Pour suivre ce prochain séminaire il importe de relire les textes que vous trouverez aux adresses suivantes sur ce site [2].
Depuis le séminaire Problèmes cruciaux pour la psychanalyse [3] J. Lacan poursuit une interrogation sur le nom (le sien) en l’occasion qu’il traduit de façon fallacieuse de l’hébreu par « et pourtant » en place de « c’est pourquoi ». Je retrouve cette problématique dans le « wo gu yue » [4] que J. Lacan extirpe du Mencius. Le mot gu traduit par « c’est pourquoi » retrouve le nom de Lacan, mais le wo nous indique que c’est à chaque lecteur (chinois en particulier [5]) lisant Mengzi de se faire une idée dans le conflit qui oppose Gaozi et Mengzi.

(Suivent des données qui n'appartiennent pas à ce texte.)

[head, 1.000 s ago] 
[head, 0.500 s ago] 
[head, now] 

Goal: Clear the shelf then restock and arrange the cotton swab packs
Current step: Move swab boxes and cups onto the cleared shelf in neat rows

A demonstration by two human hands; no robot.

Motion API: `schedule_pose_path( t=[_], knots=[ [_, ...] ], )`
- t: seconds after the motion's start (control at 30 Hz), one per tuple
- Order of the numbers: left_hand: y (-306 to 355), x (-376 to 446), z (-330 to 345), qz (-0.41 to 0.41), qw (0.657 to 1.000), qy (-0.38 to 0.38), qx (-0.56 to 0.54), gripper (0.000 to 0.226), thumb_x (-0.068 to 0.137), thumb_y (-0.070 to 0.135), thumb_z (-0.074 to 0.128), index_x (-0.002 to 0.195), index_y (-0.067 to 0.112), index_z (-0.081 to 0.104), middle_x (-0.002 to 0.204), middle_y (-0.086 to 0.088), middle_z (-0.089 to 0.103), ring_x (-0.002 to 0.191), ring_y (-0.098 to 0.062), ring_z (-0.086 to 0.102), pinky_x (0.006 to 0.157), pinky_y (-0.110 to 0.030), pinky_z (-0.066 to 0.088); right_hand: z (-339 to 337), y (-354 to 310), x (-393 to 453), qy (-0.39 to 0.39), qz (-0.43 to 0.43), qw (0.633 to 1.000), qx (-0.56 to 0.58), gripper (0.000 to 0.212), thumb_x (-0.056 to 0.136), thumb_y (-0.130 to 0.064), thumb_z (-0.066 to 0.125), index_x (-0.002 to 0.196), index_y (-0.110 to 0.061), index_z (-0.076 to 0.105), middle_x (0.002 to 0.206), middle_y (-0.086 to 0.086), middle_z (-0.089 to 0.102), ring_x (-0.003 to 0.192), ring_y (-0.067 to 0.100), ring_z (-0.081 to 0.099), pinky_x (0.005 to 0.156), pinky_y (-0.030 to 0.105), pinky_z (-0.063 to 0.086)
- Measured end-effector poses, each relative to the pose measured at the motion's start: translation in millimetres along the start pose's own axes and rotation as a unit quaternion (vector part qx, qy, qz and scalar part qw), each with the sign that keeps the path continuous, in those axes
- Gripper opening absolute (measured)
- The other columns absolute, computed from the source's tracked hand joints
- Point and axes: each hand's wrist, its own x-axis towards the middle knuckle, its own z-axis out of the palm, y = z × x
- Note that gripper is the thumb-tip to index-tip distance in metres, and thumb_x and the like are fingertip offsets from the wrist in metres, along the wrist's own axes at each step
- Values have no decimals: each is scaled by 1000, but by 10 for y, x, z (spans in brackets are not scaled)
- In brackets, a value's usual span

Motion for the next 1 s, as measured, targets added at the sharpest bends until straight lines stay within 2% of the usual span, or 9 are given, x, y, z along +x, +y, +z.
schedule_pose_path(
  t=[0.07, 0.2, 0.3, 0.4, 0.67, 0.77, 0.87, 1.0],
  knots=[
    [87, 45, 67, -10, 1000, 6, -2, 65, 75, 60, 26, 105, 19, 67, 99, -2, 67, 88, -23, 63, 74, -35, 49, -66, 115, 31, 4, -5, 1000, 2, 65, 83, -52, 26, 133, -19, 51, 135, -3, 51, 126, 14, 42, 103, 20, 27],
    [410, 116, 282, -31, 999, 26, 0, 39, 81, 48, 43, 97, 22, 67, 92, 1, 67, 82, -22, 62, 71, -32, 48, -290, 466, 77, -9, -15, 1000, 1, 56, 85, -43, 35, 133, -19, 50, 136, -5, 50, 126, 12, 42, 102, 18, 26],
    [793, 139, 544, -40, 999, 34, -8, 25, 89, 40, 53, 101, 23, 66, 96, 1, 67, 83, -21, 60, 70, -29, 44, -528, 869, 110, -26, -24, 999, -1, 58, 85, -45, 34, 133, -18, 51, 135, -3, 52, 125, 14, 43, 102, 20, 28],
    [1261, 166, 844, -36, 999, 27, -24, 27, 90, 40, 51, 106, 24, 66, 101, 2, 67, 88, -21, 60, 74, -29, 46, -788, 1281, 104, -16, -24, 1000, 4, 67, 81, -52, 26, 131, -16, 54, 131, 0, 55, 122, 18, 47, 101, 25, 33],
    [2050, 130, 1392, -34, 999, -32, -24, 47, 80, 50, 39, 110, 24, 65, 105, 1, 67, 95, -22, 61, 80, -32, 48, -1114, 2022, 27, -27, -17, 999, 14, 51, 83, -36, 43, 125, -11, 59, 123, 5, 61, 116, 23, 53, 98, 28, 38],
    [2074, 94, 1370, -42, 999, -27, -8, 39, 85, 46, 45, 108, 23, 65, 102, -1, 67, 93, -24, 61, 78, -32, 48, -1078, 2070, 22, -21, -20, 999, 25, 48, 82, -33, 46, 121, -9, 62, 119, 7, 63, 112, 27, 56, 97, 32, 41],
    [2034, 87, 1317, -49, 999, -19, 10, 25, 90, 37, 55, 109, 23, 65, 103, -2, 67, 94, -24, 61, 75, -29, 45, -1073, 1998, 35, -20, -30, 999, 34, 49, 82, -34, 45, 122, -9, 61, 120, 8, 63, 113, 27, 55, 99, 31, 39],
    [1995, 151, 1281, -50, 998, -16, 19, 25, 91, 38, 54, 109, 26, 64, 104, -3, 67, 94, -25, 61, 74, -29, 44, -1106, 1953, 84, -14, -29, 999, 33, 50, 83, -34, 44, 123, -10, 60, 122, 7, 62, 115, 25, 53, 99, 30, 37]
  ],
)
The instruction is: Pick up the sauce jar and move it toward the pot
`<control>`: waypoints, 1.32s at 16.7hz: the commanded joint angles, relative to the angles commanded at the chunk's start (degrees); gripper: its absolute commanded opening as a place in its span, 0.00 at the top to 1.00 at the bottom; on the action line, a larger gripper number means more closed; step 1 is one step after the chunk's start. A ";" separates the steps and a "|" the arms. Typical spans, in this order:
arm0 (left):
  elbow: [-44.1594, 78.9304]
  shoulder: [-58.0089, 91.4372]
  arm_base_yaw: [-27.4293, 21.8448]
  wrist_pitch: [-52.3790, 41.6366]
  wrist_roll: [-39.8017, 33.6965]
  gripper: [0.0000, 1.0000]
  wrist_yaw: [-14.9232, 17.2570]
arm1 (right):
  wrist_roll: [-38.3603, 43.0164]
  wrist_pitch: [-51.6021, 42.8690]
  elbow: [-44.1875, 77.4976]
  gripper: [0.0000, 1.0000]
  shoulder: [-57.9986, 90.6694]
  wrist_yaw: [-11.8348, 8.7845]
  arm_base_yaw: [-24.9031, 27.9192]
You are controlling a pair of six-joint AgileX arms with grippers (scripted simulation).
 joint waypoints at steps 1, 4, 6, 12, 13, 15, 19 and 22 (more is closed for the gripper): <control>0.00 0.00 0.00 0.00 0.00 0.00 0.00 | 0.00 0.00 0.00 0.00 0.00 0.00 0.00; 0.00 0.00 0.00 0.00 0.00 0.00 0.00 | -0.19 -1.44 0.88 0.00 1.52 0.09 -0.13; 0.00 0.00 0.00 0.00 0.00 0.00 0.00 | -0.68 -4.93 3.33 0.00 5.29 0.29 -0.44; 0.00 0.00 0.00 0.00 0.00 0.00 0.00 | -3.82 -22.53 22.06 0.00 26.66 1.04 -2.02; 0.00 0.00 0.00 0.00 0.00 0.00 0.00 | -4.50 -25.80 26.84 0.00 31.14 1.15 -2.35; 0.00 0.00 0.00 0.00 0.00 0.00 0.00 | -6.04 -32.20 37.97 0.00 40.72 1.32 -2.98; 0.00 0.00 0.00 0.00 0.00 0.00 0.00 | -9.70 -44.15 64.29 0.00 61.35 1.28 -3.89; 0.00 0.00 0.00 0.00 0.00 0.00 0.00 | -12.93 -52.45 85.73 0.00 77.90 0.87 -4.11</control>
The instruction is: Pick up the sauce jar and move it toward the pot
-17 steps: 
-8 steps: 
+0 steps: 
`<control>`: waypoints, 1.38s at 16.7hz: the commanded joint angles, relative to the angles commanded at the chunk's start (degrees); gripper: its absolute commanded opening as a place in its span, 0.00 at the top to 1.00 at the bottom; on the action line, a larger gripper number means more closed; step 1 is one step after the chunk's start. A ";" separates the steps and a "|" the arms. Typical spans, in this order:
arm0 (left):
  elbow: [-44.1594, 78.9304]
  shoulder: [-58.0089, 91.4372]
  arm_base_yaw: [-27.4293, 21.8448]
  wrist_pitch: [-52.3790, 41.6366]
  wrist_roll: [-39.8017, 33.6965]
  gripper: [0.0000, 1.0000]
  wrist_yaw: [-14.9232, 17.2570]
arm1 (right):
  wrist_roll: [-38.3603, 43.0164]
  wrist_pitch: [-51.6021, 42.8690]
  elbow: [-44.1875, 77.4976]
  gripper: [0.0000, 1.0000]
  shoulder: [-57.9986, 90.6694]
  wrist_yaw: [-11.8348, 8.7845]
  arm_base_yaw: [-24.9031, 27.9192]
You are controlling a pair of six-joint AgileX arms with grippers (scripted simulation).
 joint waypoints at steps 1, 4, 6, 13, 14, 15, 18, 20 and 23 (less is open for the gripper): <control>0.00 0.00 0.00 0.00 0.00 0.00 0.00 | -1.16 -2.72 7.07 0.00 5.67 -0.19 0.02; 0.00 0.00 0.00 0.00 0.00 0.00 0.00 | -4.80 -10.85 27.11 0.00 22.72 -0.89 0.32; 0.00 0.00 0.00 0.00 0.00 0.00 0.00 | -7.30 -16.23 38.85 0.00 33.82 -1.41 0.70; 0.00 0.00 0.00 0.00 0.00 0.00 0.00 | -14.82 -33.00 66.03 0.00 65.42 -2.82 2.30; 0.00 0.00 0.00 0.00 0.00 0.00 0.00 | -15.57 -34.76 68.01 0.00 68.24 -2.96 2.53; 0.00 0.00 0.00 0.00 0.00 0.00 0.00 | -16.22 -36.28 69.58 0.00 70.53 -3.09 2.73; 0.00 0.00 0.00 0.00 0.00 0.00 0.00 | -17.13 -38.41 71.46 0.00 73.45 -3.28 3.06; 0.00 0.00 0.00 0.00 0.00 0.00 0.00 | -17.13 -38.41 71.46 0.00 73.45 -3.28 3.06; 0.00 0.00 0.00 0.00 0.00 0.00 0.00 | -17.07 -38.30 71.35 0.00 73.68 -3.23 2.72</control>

Ce conflit engage la question d’un intérieur et d’un extérieur séparé par des frontières, alors que Lacan dans la première séance du séminaire XVIII nous indique :
Le discours du maître n'est pas l'envers de la psychanalyse. Il est où se démontre la torsion propre, dirais-je, du discours de la psychanalyse, ce qui fait que ce discours fait poser la question d'un endroit et d'un envers, puisque vous savez l'importance de l'accent qui est mis dans la théorie, dès son émission par Freud, l'importance de l'accent qui est mis sur la double inscription. Or ce qu'il s'agissait de vous faire toucher du doigt, c'est la possibilité d'une inscription double à l'endroit, à l'envers, sans qu'ait à être franchi un bord. C'est la structure dès longtemps bien connue, dont je n'ai eu qu'à faire usage, dite de la bande de Mœbius. [6]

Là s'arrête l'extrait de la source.